» **Extracted information**
===

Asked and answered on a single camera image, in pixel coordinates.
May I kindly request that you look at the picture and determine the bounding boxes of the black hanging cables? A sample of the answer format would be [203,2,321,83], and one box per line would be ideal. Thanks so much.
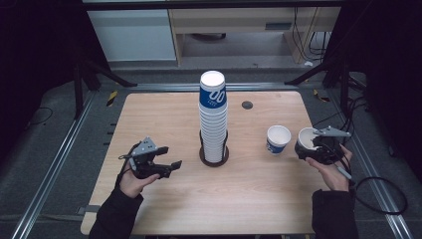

===

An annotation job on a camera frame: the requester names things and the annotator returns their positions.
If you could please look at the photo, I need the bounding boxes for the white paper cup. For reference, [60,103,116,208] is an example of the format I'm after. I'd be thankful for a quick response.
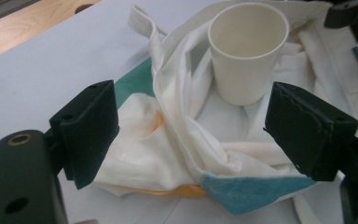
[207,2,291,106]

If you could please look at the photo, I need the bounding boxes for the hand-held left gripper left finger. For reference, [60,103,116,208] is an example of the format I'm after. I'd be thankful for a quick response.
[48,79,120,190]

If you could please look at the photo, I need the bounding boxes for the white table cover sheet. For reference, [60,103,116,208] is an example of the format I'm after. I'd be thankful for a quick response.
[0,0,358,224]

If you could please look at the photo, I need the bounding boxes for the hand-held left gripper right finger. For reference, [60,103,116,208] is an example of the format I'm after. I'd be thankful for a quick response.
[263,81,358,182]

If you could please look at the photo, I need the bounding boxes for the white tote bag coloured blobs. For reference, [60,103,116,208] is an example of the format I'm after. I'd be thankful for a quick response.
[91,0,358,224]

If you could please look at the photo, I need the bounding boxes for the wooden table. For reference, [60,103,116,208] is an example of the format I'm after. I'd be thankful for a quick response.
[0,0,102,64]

===

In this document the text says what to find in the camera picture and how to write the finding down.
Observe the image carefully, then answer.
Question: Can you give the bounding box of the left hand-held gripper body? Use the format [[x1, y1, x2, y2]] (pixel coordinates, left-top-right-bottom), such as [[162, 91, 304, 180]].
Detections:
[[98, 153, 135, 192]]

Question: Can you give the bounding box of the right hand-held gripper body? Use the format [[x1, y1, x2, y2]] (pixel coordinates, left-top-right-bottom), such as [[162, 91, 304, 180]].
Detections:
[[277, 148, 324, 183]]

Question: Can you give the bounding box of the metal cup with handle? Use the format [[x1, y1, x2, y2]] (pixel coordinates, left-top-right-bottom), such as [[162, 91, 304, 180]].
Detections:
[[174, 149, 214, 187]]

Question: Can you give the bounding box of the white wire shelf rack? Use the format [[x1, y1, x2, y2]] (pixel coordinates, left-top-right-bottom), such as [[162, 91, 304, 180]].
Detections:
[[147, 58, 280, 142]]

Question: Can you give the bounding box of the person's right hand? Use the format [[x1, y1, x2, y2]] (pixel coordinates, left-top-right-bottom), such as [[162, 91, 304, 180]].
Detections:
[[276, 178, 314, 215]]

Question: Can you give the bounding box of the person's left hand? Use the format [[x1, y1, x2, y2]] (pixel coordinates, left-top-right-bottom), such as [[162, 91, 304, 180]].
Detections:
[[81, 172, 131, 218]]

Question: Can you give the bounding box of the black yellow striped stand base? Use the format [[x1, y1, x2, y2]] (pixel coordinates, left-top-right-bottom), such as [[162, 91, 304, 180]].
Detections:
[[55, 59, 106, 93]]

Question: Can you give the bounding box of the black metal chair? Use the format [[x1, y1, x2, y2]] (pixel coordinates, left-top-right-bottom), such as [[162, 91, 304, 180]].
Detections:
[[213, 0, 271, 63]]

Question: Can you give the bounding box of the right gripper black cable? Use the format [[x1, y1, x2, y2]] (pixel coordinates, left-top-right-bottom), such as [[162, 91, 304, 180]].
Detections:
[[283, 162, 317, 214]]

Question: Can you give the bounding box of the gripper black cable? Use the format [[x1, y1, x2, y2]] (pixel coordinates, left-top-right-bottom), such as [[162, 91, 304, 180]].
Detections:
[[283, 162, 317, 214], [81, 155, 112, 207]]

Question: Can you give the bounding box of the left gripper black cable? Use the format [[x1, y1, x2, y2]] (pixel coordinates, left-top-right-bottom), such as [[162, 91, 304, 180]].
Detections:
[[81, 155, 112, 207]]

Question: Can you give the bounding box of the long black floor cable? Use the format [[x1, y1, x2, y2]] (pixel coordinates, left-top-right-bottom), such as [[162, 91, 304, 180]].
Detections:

===

» **What the exercise asks**
Looking at the data above, show all lines where the word "camera" occurs.

» **Exercise output**
Asked and answered on a single camera image, in pixel coordinates.
An annotation job on a camera frame: the requester names things and the annotator returns their positions.
In this document the text says what to find in the camera picture and how to write the finding down.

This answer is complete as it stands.